We want to tell the decision makers for education in England how many of you have seen the benefit of using the Principles in your language classes. We want to show them evidence of what you have seen – that the development of language skills is something that can raise motivation and attainment in the classroom. So whether you have used just one of the principles as a basis for a lesson, or all of them, please would you leave a comment under this post, to tell us what difference the principles have made to you and your students? Thank you!
If you attended a workshop last summer please also complete our short questionnaire, if you haven’t done so already. The more responses we get, the more significant our final conclusions will be.
5 responses to “The Principles have made a difference to my teaching. Discuss!”

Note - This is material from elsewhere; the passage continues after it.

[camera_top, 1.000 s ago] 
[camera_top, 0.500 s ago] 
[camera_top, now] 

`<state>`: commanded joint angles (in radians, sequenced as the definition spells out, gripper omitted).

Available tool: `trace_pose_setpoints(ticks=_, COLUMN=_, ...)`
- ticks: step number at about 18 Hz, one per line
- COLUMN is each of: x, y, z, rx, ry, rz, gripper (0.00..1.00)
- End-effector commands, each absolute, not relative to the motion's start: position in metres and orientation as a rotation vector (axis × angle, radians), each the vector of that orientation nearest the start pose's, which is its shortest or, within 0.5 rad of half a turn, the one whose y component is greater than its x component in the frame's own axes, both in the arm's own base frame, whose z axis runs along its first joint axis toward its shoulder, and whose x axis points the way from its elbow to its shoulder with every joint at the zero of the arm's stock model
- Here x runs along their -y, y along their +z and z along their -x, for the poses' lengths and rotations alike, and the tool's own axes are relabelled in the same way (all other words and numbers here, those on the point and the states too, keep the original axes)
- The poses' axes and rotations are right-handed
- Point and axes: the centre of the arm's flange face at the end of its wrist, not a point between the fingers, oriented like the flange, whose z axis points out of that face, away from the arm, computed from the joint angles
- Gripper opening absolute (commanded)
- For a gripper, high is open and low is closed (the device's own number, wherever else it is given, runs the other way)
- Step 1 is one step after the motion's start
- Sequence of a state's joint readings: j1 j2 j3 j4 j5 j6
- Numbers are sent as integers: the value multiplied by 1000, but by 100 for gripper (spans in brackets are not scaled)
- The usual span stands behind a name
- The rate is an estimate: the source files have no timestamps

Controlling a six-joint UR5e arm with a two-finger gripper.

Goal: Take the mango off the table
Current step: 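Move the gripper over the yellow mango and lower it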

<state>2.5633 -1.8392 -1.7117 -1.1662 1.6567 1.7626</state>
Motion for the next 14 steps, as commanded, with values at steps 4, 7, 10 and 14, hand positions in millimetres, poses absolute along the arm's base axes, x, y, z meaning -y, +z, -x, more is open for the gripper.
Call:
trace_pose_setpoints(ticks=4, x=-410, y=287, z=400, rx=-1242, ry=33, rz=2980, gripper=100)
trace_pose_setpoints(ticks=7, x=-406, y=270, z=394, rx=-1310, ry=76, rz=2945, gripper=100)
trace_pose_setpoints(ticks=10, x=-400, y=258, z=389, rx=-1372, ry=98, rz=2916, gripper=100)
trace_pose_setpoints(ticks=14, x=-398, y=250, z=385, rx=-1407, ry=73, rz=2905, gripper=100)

We have very limited curriculum time in KS3 and a couple of us have trialled the Reading and Listening Principle in particular with great success: having made the skills needed to “de-code” unseen text explicit, students came up with their own, and we evaluated the results afterwards, both as individuals and as a whole class. Result now: we are using far more challenging texts: students actively enjoy the challenge and find their own resources without needing to be asked, and are really pleased and surprised by how much they can do without the teacher! We’ve been able to move on at a much greater pace, particularly in Reading, as we know our students will be able to tackle this with increasing success. We are doing the same with Listening, although this takes longer as it has to be a whole-class activity and we can’t vary the pace to suit individuals as much…. hopefully this will come! Certainly we’re teaching listening techniques explicitly at GCSE now, and hoping for better results..

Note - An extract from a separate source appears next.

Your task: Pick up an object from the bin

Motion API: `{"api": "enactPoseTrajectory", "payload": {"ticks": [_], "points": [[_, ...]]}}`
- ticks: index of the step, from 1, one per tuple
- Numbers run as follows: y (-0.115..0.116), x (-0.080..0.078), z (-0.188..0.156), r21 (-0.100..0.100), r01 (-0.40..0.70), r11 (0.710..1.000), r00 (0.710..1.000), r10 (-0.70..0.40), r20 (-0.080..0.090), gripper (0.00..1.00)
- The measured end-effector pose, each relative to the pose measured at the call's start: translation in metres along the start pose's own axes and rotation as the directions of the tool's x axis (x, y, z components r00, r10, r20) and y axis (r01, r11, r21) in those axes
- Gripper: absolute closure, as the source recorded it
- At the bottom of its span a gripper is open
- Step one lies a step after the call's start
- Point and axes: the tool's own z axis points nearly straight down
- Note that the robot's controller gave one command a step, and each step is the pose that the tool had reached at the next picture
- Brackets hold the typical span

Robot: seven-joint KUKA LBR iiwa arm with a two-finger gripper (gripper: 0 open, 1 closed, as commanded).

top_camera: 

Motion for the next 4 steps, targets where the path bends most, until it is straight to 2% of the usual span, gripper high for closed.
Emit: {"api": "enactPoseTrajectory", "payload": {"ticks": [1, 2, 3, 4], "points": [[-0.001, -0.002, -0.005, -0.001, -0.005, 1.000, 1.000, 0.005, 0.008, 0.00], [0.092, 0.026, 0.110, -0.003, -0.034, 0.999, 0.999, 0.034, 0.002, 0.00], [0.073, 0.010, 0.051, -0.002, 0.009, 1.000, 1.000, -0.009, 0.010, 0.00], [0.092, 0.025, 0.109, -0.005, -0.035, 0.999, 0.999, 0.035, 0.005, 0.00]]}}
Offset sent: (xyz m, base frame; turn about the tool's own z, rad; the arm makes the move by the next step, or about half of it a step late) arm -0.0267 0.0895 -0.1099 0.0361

Alysoun Fenn Whitecross High School, Hereford.
The principles have certainly helped me to focus my teaching much more on the language skills my pupils need to acquire and practise. I build in more opportunities for their extended use of TL and aim to help them to increase their independence. I do, however, still have a long way to go. So thanks for all the support and encouragement!
Thank you both for your comments – we know the Principles can be effective in principle (!) but its great when you hear it from teachers themselves. Remember we can support you if you need help along the way!
The reading & writing principles in particular have been invaluable for supporting weaker learners in Japanese reading/writing tasks. They are better able to use the context to work out meaning rather than giving up straight away. I’ve been able to use challenging texts with complex Chinese characters, which I wouldn’t have dared to use before.
Students are also better at expressing ideas more simply and clearly in their writing.
The principals will help every MFL teacher to support and encourage ALL learners.
Many thanks for your comment Jacqueline! It’s great to hear that the principles worked for you in Japanese and Chinese too, not just the standard French/German/Spanish. We do think the principles are applicable to any FL, and your comment illustrates this nicely. Thank you!